**WORK TO COMPLETE**
With the pictures excluded, retype the records that follow exactly.
EXTRACTED RECORDS START
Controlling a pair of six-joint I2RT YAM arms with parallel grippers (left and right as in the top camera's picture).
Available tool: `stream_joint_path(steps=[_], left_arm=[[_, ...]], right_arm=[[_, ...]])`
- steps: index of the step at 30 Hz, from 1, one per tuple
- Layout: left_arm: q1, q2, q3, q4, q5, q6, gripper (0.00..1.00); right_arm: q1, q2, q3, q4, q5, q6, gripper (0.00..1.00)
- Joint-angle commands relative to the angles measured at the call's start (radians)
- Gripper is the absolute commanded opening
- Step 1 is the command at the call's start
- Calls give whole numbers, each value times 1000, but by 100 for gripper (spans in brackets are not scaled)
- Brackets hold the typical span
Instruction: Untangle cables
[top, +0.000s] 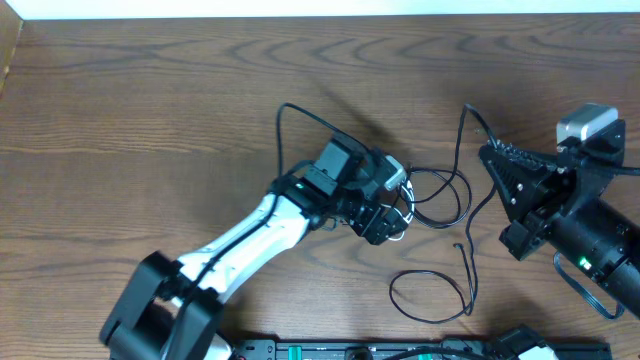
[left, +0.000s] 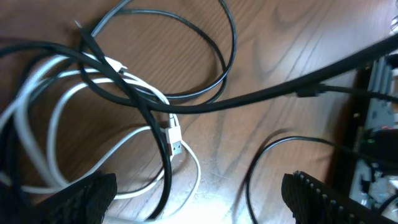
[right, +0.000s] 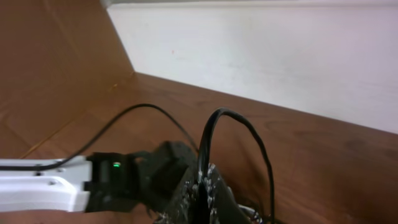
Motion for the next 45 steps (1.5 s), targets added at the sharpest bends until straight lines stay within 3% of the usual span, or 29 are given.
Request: stream_joint_path(steps=[1, 8, 10, 15, 16, 25, 33, 39, 45], left_arm=[[-19, 53, 10, 19, -53, 14, 91], [-24, 141, 10, 35, -53, 14, 90], [-24, 155, 10, 41, -53, 14, 82], [-24, 160, 11, 56, -53, 5, 11], [-23, 159, 11, 59, -53, -4, 8], [12, 15, 11, 4, -52, -80, 7], [233, -502, 11, -177, -78, -80, 7], [457, -885, 11, -254, -228, -80, 7], [621, -1161, 11, -357, -399, -80, 8]], right_arm=[[-4, -5, 16, -10, -34, -10, 1], [-4, -5, 16, -35, -34, -10, 1], [-4, -5, 16, -40, -34, -10, 1], [-4, -5, 16, -55, -33, -11, 1], [-4, -5, 16, -56, -33, -11, 1], [-4, -5, 16, -65, 74, -11, 1], [-4, -5, 16, -80, 312, -10, 1], [-4, -5, 16, -116, 495, 8, 1], [-5, -5, 15, -179, 750, 100, 1]])
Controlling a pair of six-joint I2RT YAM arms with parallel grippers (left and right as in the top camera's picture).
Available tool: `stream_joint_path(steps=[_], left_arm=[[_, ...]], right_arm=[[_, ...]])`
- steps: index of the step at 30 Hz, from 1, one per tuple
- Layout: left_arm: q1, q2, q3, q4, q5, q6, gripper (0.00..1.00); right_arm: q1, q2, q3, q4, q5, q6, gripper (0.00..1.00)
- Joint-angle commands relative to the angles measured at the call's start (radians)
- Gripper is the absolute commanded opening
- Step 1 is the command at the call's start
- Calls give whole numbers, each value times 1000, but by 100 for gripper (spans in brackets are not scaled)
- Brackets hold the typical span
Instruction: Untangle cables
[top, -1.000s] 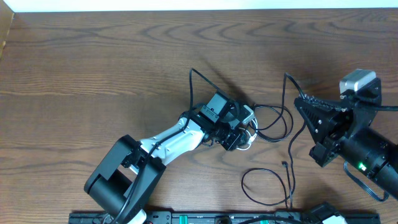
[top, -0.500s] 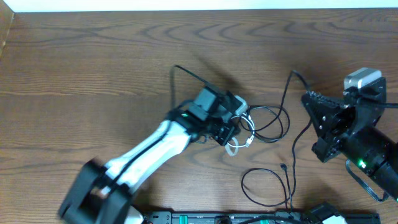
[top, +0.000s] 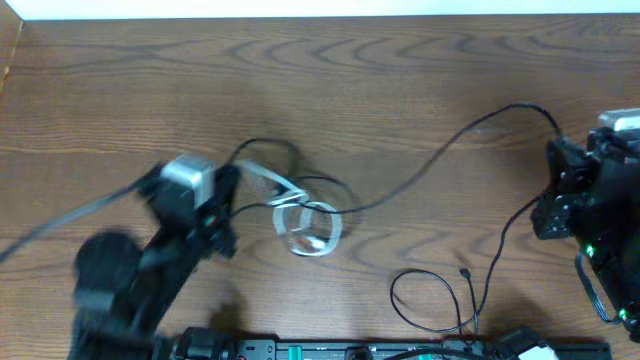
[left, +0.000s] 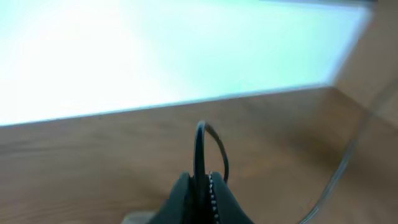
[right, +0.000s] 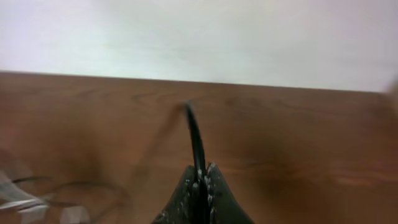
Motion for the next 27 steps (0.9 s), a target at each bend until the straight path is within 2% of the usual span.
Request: stream_joint_path(steps=[1, 7, 12, 20, 25, 27], left_arm=[[86, -131, 7, -60, -172, -8, 7], [124, -195, 7, -143, -220, -8, 7], [124, -176, 7, -158, -219, -9, 7], [124, -150, 7, -179, -190, -16, 7], [124, -140, 7, -179, -89, -16, 7], [124, -131, 7, -179, -23, -16, 7]], right_arm=[[-5, -5, 14, -37, 277, 105, 1], [-6, -5, 14, -165, 607, 323, 1], [-12, -5, 14, -277, 765, 486, 1], [-64, -4, 13, -270, 670, 545, 1], [-64, 9, 12, -186, 523, 540, 1], [-64, 26, 12, -129, 435, 492, 1]])
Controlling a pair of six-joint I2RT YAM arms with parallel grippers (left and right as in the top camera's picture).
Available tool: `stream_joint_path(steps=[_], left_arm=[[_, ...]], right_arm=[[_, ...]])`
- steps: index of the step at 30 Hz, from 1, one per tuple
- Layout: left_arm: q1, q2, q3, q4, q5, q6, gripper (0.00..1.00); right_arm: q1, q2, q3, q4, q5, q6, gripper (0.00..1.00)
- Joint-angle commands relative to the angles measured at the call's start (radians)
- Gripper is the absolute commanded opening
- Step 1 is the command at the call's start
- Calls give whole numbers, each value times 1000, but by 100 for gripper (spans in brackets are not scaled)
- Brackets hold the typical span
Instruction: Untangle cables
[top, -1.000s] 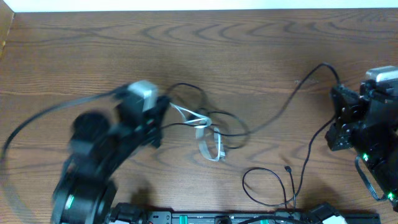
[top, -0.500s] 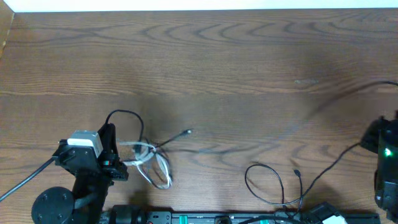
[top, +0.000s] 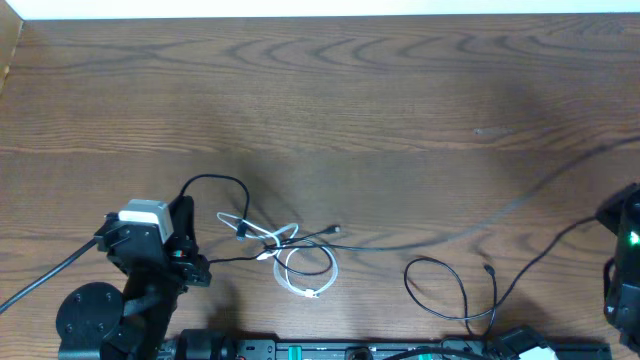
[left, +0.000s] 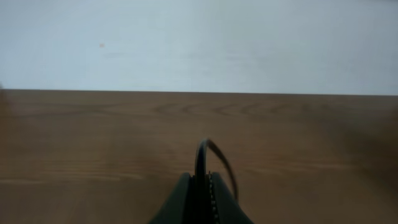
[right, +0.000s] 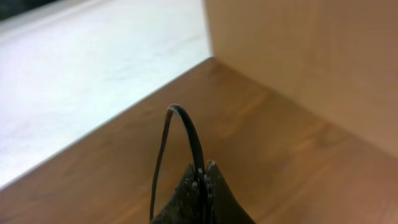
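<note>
A white cable (top: 305, 268) lies coiled at the table's lower middle, with black cable (top: 262, 238) still crossing it. My left gripper (top: 190, 265) sits left of the coil, shut on a black cable loop (left: 205, 152). From the tangle a black cable (top: 450, 232) stretches right, blurred, towards my right arm (top: 622, 262) at the frame's edge. My right gripper (right: 202, 171) is shut on a black cable (right: 186, 134). A slack black loop (top: 440, 290) lies lower right.
The wooden table (top: 330, 90) ends at a white wall strip along the top of the overhead view. A wooden side panel (right: 311, 62) stands close behind the right gripper. Black equipment rails (top: 300, 350) run along the bottom edge.
My left gripper has shifted down and left with its black cable. The right arm has moved further right to the frame's edge. The black cable between them now runs longer across the table.
First my left gripper was open left of the tangle while the right held a black cable. Then the left hovered open right over the tangle. Later it was shut on a black cable further left, and the right arm further right. Now they stand still wider apart.
</note>
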Motion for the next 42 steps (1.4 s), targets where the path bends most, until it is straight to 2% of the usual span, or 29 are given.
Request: stream_joint_path(steps=[1, 5, 7, 8, 9, 13, 16, 21, 26, 28, 29, 31, 37, 42], left_arm=[[4, 23, 7, 3, 148, -15, 8], [4, 63, 7, 3, 279, -15, 7], [4, 87, 7, 3, 327, -15, 7], [4, 111, 7, 0, 364, -15, 8], [4, 120, 7, -3, 378, -15, 8], [4, 149, 7, -27, 422, -15, 7], [4, 150, 7, -56, 423, -15, 8], [4, 150, 7, -78, 423, -15, 7], [4, 150, 7, -78, 423, -15, 7], [4, 150, 7, -78, 423, -15, 7], [4, 150, 7, -78, 423, -15, 7], [4, 150, 7, -78, 423, -15, 7], [4, 150, 7, -78, 423, -15, 8], [4, 150, 7, -79, 423, -15, 7]], right_arm=[[-4, 36, 12, 80, -193, -71, 1], [-4, 109, 12, 228, -491, -318, 1], [-4, 159, 12, 284, -683, -472, 1], [-5, 219, 12, 306, -835, -598, 1], [-7, 257, 12, 305, -870, -634, 1], [-52, 404, 12, 296, -831, -644, 1], [-126, 512, 12, 281, -867, -570, 1], [-235, 684, 12, 184, -1205, -579, 3], [-238, 832, 12, 25, -1448, -719, 25], [-218, 893, 12, -53, -1478, -743, 39], [-205, 919, 12, -87, -1477, -743, 57], [-168, 974, 11, -145, -1477, -754, 70], [-47, 1049, 11, -152, -1476, -723, 75], [53, 1054, 11, -98, -1412, -561, 75]])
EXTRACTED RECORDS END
**EXERCISE ANSWER**
Controlling a pair of six-joint I2RT YAM arms with parallel grippers (left and right as in the top camera's picture).
Available tool: `stream_joint_path(steps=[_], left_arm=[[_, ...]], right_arm=[[_, ...]])`
- steps: index of the step at 30 Hz, from 1, one per tuple
- Layout: left_arm: q1, q2, q3, q4, q5, q6, gripper (0.00..1.00); right_arm: q1, q2, q3, q4, q5, q6, gripper (0.00..1.00)
- Joint-angle commands relative to the angles measured at the call's start (radians)
- Gripper is the absolute commanded opening
- Step 1 is the command at the call's start
- Calls give whole numbers, each value times 1000, but by 100 for gripper (spans in brackets are not scaled)
- Brackets hold the typical span
Instruction: Untangle cables
[top, +0.000s] 
[left, +0.000s] 
[right, +0.000s] 
Motion for the next 45 steps (1.5 s), targets added at the sharpest bends until straight lines stay within 3% of the usual span, or 29 are given.
Request: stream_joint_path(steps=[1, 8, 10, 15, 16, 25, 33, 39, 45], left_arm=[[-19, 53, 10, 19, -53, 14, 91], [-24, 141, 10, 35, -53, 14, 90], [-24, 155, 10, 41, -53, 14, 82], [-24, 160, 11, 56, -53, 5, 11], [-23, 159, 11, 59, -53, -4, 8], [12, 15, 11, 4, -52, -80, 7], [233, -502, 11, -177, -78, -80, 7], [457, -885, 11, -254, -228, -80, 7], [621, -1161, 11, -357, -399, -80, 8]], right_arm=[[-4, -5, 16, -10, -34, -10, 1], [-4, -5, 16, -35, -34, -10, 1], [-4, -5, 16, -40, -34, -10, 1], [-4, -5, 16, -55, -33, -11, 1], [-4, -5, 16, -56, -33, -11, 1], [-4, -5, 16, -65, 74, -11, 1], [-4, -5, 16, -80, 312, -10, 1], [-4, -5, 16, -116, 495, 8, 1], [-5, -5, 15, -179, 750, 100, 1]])
Controlling a pair of six-joint I2RT YAM arms with parallel grippers (left and right as in the top camera's picture).
Available tool: `stream_joint_path(steps=[_], left_arm=[[_, ...]], right_arm=[[_, ...]])`
- steps: index of the step at 30 Hz, from 1, one per tuple
- Layout: left_arm: q1, q2, q3, q4, q5, q6, gripper (0.00..1.00); right_arm: q1, q2, q3, q4, q5, q6, gripper (0.00..1.00)
- Joint-angle commands relative to the angles measured at the call's start (radians)
- Gripper is the absolute commanded opening
- Step 1 is the command at the call's start
- Calls give whole numbers, each value times 1000, but by 100 for gripper (spans in brackets are not scaled)
- Brackets hold the typical span
Instruction: Untangle cables
[top, -1.000s] 
[top, -0.500s] 
[top, +0.000s] 
[left, +0.000s] 
[right, +0.000s] 
Motion for the next 27 steps (0.9 s), a target at each bend until the straight path is within 2% of the usual span.
Request: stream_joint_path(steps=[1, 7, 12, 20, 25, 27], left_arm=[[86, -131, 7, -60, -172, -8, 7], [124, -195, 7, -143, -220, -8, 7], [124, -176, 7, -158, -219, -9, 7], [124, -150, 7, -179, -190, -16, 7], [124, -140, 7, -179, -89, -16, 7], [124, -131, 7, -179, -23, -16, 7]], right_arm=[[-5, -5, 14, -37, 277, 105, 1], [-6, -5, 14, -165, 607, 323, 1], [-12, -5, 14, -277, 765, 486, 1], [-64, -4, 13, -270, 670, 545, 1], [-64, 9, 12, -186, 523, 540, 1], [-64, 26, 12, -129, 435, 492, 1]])
Controlling a pair of six-joint I2RT YAM arms with parallel grippers (left and right as in the top camera's picture).
Available tool: `stream_joint_path(steps=[_], left_arm=[[_, ...]], right_arm=[[_, ...]])`
- steps: index of the step at 30 Hz, from 1, one per tuple
- Layout: left_arm: q1, q2, q3, q4, q5, q6, gripper (0.00..1.00); right_arm: q1, q2, q3, q4, q5, q6, gripper (0.00..1.00)
- Joint-angle commands relative to the angles measured at the call's start (radians)
- Gripper is the absolute commanded opening
- Step 1 is the command at the call's start
- Calls give whole numbers, each value times 1000, but by 100 for gripper (spans in brackets are not scaled)
- Brackets hold the typical span
Instruction: Untangle cables
[top, -1.000s] 
[top, -0.500s] 
[top, +0.000s] 
[left, +0.000s] 
[right, +0.000s] 
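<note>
A white cable (top: 305, 268) lies coiled at the table's lower middle, with black cable (top: 262, 238) still crossing it. My left gripper (top: 190, 265) sits left of the coil, shut on a black cable loop (left: 205, 152). From the tangle a black cable (top: 450, 232) stretches right, blurred, towards my right arm (top: 622, 262) at the frame's edge. My right gripper (right: 202, 171) is shut on a black cable (right: 186, 134). A slack black loop (top: 440, 290) lies lower right.
The wooden table (top: 330, 90) ends at a white wall strip along the top of the overhead view. A wooden side panel (right: 311, 62) stands close behind the right gripper. Black equipment rails (top: 300, 350) run along the bottom edge.
My left gripper has shifted down and left with its black cable. The right arm has moved further right to the frame's edge. The black cable between them now runs longer across the table.
First my left gripper was open left of the tangle while the right held a black cable. Then the left hovered open right over the tangle. Later it was shut on a black cable further left, and the right arm further right. Now they stand still wider apart.
</note>
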Motion for the next 42 steps (1.4 s), targets where the path bends most, until it is straight to 2% of the usual span, or 29 are given.
Request: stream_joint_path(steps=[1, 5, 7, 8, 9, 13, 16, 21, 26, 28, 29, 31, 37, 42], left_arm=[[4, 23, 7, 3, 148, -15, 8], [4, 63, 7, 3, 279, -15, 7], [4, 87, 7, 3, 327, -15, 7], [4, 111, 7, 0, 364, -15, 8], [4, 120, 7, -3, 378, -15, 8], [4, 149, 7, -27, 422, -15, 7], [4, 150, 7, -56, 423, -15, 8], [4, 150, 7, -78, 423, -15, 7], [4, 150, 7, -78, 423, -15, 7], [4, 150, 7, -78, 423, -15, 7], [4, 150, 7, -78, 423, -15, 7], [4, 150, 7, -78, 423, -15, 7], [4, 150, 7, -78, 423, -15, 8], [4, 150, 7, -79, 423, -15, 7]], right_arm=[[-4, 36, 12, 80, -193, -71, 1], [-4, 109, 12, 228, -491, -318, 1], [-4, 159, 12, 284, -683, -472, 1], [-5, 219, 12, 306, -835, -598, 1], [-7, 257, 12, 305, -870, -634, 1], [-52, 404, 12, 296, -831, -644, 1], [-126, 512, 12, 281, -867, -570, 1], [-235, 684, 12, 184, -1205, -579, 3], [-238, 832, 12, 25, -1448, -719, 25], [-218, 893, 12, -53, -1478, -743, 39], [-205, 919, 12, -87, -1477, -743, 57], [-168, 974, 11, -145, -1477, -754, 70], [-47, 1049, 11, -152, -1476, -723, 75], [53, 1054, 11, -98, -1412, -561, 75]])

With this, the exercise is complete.